| Your task |
From the first line of the data below through the line holding "Please segment the litter", write out each line exactly as it stands.
(Information supplied)
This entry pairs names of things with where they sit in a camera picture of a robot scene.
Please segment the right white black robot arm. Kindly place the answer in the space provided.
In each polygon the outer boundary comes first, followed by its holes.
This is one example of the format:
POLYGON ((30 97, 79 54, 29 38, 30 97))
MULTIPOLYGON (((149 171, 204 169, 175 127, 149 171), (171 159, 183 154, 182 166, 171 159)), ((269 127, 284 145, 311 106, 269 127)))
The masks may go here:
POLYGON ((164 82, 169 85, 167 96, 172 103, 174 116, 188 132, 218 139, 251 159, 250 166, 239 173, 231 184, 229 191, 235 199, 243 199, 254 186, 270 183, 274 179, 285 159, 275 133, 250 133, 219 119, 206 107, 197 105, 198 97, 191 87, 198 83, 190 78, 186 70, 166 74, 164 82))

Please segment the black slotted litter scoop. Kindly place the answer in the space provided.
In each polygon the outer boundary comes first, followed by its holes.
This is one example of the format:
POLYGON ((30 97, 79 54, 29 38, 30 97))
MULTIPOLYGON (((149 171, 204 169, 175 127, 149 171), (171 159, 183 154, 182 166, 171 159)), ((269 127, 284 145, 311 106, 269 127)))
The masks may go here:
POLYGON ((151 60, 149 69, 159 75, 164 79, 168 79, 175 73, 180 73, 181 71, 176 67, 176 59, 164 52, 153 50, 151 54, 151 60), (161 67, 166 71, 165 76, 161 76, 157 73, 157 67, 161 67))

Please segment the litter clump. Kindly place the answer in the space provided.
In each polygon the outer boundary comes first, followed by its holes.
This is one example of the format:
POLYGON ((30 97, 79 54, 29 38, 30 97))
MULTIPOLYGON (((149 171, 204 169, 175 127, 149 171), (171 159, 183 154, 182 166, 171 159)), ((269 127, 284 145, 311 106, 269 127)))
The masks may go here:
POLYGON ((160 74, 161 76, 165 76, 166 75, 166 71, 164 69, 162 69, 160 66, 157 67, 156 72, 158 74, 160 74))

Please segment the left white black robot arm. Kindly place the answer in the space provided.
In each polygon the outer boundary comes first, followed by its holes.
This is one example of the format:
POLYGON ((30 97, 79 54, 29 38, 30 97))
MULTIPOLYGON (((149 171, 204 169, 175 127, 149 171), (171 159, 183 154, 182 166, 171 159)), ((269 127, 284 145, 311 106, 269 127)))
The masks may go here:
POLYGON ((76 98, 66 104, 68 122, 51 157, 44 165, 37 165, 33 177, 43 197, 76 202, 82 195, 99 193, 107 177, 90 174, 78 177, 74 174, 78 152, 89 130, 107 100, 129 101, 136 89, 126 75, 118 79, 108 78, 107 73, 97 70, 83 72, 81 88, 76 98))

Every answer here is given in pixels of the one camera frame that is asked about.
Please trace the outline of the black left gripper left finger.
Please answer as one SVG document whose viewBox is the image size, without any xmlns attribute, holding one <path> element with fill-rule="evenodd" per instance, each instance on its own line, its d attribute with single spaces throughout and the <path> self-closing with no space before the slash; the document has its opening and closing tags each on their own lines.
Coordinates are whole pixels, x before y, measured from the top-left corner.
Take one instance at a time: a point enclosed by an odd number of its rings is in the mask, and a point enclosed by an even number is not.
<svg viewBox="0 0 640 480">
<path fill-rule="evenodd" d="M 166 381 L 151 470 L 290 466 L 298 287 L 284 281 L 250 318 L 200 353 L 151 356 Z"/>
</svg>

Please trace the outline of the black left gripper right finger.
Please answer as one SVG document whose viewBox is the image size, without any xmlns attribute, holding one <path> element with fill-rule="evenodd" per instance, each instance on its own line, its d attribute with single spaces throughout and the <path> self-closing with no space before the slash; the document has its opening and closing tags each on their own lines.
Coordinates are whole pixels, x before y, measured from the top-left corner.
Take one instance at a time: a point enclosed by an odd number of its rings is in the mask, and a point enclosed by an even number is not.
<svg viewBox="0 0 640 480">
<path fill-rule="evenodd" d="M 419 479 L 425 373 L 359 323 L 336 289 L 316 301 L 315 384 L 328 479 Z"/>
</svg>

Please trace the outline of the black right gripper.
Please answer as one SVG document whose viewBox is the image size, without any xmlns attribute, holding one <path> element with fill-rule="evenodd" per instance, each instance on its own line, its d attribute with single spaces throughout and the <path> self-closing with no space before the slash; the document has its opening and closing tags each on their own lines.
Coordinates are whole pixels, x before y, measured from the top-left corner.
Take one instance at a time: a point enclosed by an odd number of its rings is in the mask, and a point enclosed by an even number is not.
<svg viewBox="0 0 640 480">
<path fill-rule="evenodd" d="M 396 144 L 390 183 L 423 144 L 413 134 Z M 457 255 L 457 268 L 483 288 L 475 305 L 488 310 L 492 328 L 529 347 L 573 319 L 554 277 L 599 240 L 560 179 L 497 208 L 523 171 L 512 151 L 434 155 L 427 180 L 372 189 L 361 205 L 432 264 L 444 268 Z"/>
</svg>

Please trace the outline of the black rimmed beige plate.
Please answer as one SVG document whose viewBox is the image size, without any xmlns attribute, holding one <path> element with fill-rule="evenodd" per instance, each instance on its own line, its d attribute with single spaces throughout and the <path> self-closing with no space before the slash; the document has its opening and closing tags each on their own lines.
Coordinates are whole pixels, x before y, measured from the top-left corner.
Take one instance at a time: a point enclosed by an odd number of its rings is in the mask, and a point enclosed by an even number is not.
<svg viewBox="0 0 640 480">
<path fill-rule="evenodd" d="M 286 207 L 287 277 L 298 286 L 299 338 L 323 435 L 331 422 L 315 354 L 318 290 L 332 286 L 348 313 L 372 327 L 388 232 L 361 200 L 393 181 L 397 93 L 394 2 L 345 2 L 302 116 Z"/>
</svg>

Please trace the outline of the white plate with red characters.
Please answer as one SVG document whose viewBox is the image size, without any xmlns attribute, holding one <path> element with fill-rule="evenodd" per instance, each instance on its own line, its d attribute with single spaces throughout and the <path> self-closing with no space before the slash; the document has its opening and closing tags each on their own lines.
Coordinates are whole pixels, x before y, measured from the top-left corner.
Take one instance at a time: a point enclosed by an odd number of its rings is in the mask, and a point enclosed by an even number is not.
(End Information supplied)
| Reply to the task |
This entry pairs names of things with where they sit in a camera picture of a robot scene.
Please segment the right white black robot arm. Kindly place the answer in the space provided.
In each polygon the outer boundary comes first, followed by its holes.
This is one example of the format:
POLYGON ((30 97, 79 54, 29 38, 30 97))
MULTIPOLYGON (((149 171, 204 169, 175 127, 149 171), (171 159, 183 154, 182 166, 171 159)), ((269 127, 284 145, 311 106, 269 127)))
The masks may go here:
POLYGON ((164 82, 169 85, 167 96, 172 103, 174 116, 188 132, 218 139, 251 159, 250 166, 239 173, 231 184, 229 191, 235 199, 243 199, 254 186, 270 183, 274 179, 285 159, 275 133, 250 133, 219 119, 206 107, 197 105, 198 97, 191 87, 198 83, 190 78, 186 70, 166 74, 164 82))

Please segment the black slotted litter scoop. Kindly place the answer in the space provided.
In each polygon the outer boundary comes first, followed by its holes.
This is one example of the format:
POLYGON ((30 97, 79 54, 29 38, 30 97))
MULTIPOLYGON (((149 171, 204 169, 175 127, 149 171), (171 159, 183 154, 182 166, 171 159)), ((269 127, 284 145, 311 106, 269 127)))
The masks may go here:
POLYGON ((151 60, 149 69, 159 75, 164 79, 168 79, 175 73, 180 73, 181 71, 176 67, 176 59, 164 52, 153 50, 151 54, 151 60), (161 67, 166 71, 165 76, 161 76, 157 73, 157 67, 161 67))

Please segment the litter clump. Kindly place the answer in the space provided.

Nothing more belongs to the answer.